** Task requirements **
Return the entire listing exactly, leaving nothing out.

** Information provided **

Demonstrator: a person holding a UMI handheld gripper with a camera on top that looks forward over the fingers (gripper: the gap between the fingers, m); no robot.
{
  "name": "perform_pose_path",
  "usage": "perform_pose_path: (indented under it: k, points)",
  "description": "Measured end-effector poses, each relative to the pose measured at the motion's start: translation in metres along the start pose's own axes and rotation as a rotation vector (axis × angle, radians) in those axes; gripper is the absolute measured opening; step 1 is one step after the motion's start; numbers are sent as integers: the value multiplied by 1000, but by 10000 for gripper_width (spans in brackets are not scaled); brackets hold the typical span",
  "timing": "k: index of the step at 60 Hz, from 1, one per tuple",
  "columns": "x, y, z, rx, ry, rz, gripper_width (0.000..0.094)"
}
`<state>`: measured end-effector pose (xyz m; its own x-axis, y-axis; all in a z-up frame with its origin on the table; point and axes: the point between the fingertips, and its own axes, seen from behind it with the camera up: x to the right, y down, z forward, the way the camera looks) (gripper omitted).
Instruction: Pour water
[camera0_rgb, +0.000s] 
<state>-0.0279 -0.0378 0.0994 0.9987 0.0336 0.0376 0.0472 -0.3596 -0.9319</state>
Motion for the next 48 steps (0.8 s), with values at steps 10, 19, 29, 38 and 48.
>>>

** Task response **
Demonstrator: a person holding a UMI handheld gripper with a camera on top that looks forward over the fingers (gripper: the gap between the fingers, m); no robot.
{
  "name": "perform_pose_path",
  "usage": "perform_pose_path: (indented under it: k, points)",
  "description": "Measured end-effector poses, each relative to the pose measured at the motion's start: translation in metres along the start pose's own axes and rotation as a rotation vector (axis × angle, radians) in those axes; gripper is the absolute measured opening; step 1 is one step after the motion's start; numbers are sent as integers: the value multiplied by 1000, but by 10000 for gripper_width (spans in brackets are not scaled); brackets hold the typical span",
  "timing": "k: index of the step at 60 Hz, from 1, one per tuple",
  "columns": "x, y, z, rx, ry, rz, gripper_width (0.000..0.094)"
}
`<state>`: measured end-effector pose (xyz m; its own x-axis, y-axis; all in a z-up frame with its origin on the table; point and axes: the point between the fingertips, and its own axes, seen from behind it with the camera up: x to the right, y down, z forward, the way the camera looks) (gripper omitted).
Instruction: Pour water
[camera0_rgb, +0.000s] 
<state>-0.0279 -0.0378 0.0994 0.9987 0.0336 0.0376 0.0472 -0.3596 -0.9319</state>
Motion for the next 48 steps (0.8 s), with values at steps 10, 19, 29, 38 and 48.
>>>

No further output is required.